Set down all of the data again, character for character.

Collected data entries
- - -

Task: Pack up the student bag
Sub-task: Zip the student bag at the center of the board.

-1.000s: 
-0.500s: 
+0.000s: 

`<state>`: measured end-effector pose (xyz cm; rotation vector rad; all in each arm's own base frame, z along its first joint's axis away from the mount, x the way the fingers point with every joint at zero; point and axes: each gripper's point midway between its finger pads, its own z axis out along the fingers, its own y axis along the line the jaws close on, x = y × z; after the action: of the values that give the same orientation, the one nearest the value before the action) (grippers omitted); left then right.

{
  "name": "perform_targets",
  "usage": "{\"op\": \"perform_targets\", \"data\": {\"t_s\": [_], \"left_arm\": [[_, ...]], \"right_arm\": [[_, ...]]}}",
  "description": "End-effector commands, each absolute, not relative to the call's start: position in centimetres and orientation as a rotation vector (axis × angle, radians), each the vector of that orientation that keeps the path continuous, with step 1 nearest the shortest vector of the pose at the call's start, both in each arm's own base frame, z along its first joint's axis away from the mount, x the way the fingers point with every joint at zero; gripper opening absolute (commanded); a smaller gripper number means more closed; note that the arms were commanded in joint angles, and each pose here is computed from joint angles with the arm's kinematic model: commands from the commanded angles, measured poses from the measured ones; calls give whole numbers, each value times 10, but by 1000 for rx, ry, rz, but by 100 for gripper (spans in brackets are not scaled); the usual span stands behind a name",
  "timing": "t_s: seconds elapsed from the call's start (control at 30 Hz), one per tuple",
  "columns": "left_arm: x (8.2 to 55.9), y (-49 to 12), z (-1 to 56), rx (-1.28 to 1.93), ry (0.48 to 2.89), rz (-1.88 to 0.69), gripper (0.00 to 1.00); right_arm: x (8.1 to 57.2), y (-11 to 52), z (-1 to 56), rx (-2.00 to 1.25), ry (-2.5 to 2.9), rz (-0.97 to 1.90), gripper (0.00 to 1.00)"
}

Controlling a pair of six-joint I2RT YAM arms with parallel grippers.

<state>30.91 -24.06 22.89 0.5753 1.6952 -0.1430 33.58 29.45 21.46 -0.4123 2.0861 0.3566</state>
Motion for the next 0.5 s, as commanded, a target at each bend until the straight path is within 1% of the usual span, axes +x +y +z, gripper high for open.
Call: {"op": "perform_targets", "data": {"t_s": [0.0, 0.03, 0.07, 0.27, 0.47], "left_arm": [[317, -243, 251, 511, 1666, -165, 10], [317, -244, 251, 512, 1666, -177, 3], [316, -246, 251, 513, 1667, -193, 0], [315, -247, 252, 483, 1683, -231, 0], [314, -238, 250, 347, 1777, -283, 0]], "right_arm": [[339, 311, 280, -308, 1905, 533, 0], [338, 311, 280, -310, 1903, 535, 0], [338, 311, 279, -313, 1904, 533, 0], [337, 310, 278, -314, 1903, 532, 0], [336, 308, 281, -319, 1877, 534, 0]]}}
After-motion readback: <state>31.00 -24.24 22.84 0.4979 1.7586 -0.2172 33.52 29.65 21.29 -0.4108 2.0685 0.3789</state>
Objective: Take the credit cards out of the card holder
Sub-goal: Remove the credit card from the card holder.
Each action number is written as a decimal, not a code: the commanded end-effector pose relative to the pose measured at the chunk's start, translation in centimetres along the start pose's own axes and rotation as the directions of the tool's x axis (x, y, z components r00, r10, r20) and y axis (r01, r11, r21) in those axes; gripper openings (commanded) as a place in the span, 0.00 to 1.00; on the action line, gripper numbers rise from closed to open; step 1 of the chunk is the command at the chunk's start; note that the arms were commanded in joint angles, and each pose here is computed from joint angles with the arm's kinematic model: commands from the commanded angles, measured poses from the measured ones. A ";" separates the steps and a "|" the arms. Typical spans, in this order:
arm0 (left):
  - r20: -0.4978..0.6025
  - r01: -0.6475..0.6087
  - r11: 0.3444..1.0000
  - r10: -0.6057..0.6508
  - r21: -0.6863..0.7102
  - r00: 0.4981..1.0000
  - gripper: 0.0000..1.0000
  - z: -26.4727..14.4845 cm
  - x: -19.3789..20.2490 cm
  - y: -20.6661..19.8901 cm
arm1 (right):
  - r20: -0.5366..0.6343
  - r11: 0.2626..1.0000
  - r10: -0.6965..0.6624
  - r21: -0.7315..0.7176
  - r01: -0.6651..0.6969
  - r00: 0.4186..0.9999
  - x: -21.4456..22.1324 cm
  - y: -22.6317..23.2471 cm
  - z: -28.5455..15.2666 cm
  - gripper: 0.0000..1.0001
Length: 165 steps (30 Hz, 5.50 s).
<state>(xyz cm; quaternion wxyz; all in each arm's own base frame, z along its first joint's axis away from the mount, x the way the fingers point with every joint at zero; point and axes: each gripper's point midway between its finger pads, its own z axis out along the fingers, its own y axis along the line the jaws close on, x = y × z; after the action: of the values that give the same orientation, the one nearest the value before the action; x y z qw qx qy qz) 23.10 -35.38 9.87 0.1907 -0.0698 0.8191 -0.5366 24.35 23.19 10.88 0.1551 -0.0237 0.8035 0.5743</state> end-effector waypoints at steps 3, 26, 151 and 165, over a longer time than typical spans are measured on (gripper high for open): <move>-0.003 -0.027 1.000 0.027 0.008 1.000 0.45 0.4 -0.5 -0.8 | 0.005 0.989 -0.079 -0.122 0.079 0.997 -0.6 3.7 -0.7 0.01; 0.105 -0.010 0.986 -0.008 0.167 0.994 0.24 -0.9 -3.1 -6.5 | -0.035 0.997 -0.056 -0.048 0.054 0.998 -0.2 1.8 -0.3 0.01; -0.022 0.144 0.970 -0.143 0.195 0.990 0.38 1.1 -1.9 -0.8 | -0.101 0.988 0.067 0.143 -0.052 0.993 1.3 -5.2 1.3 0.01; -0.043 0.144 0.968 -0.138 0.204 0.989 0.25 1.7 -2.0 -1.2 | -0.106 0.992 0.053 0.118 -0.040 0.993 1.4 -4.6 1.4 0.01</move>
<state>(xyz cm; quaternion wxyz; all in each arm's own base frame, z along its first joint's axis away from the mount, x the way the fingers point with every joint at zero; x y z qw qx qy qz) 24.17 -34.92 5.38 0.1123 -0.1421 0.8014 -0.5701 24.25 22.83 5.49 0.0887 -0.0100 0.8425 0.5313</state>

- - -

OUTPUT
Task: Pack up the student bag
Sub-task: Zip the student bag at the center of the board.

-1.000s: 
-0.500s: 
+0.000s: 

`<state>`: measured end-effector pose (xyz cm; rotation vector rad; all in each arm's own base frame, z along its first joint's axis away from the mount, x the way the fingers point with every joint at zero; point and axes: each gripper's point midway between its finger pads, its own z axis out along the fingers, its own y axis along the line the jaws close on, x = y × z; after the action: of the values that give the same orientation, the one nearest the value before the action) (grippers omitted); left then right.

{
  "name": "perform_targets",
  "usage": "{\"op\": \"perform_targets\", \"data\": {\"t_s\": [_], \"left_arm\": [[_, ...]], \"right_arm\": [[_, ...]]}}",
  "description": "End-effector commands, each absolute, not relative to the call's start: position in centimetres and orientation as a rotation vector (axis × angle, radians), each the vector of that orientation that keeps the path continuous, with step 1 nearest the shortest vector of the pose at the call's start, both in each arm's own base frame, z along its first joint's axis away from the mount, x the way the fingers point with every joint at zero; gripper opening absolute (commanded); a smaller gripper number means more closed; note that the arms were commanded in joint angles, and each pose here is computed from joint angles with the arm's kinematic model: commands from the commanded angles, measured poses from the measured ones; calls give whole numbers, each value times 10, but by 1000 for rx, ry, rz, but by 100 for gripper (spans in brackets are not scaled); the usual span stands behind a name",
  "timing": "t_s: seconds elapsed from the call's start (control at 30 Hz), one per tuple",
  "columns": "left_arm: x (8.2 to 55.9), y (-49 to 12), z (-1 to 56), rx (-1.28 to 1.93), ry (0.48 to 2.89), rz (-1.88 to 0.69), gripper (0.00 to 1.00); right_arm: x (8.1 to 57.2), y (-11 to 52), z (-1 to 56), rx (-2.00 to 1.25), ry (-2.5 to 2.9), rz (-0.97 to 1.90), gripper (0.00 to 1.00)"
}

Controlling a pair of six-joint I2RT YAM arms with parallel grippers.

<state>30.91 -24.06 22.89 0.5753 1.6952 -0.1430 33.58 29.45 21.46 -0.4123 2.0861 0.3566</state>
Motion for the next 0.5 s, as commanded, a target at each bend until the straight path is within 1% of the usual span, axes +x +y +z, gripper high for open.
Call: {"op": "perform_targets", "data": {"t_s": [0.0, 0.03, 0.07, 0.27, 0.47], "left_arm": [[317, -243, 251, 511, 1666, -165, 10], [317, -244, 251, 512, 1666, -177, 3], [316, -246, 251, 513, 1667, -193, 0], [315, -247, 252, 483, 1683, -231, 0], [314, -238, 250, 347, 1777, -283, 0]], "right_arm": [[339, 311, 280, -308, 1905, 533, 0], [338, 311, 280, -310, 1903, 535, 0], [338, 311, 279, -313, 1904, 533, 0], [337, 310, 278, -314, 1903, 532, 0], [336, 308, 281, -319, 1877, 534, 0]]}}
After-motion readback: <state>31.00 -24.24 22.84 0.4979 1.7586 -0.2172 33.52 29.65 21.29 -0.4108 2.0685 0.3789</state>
Objective: Take the credit cards out of the card holder
Sub-goal: Remove the credit card from the card holder.
Each action number is written as a decimal, not a code: the commanded end-effector pose relative to the pose measured at the chunk's start, translation in centimetres along the start pose's own axes and rotation as the directions of the tool's x axis (x, y, z components r00, r10, r20) and y axis (r01, r11, r21) in those axes; gripper openings (commanded) as a place in the span, 0.00 to 1.00; on the action line, gripper numbers rise from closed to open; step 1 of the chunk is the command at the chunk's start; note that the arms were commanded in joint angles, and each pose here is computed from joint angles with the arm's kinematic model: commands from the commanded angles, measured poses from the measured ones. A ";" separates the steps and a "|" the arms. Typical spans, in this order:
arm0 (left):
  - r20: -0.4978..0.6025
  - r01: -0.6475..0.6087
  - r11: 0.3444..1.0000
  - r10: -0.6057..0.6508
  - r21: -0.6863..0.7102
  - r00: 0.4981..1.0000
  - gripper: 0.0000..1.0000
  - z: -26.4727..14.4845 cm
  - x: -19.3789..20.2490 cm
  - y: -20.6661..19.8901 cm
arm1 (right):
  - r20: -0.5366..0.6343
  - r11: 0.2626..1.0000
  - r10: -0.6965..0.6624
  - r21: -0.7315..0.7176
  - r01: -0.6651..0.6969
  - r00: 0.4186..0.9999
  - x: -21.4456..22.1324 cm
  - y: -22.6317..23.2471 cm
  - z: -28.5455..15.2666 cm
  - gripper: 0.0000..1.0001
Length: 165 steps (30 Hz, 5.50 s).
<state>(xyz cm; quaternion wxyz; all in each arm's own base frame, z along its first joint's axis away from the mount, x the way the fingers point with every joint at zero; point and axes: each gripper's point midway between its finger pads, its own z axis out along the fingers, its own y axis along the line the jaws close on, x = y × z; after the action: of the values that give the same orientation, the one nearest the value before the action; x y z qw qx qy qz) 23.10 -35.38 9.87 0.1907 -0.0698 0.8191 -0.5366 24.35 23.19 10.88 0.1551 -0.0237 0.8035 0.5743</state> end-effector waypoints at steps 3, 26, 151 and 165, over a longer time than typical spans are measured on (gripper high for open): <move>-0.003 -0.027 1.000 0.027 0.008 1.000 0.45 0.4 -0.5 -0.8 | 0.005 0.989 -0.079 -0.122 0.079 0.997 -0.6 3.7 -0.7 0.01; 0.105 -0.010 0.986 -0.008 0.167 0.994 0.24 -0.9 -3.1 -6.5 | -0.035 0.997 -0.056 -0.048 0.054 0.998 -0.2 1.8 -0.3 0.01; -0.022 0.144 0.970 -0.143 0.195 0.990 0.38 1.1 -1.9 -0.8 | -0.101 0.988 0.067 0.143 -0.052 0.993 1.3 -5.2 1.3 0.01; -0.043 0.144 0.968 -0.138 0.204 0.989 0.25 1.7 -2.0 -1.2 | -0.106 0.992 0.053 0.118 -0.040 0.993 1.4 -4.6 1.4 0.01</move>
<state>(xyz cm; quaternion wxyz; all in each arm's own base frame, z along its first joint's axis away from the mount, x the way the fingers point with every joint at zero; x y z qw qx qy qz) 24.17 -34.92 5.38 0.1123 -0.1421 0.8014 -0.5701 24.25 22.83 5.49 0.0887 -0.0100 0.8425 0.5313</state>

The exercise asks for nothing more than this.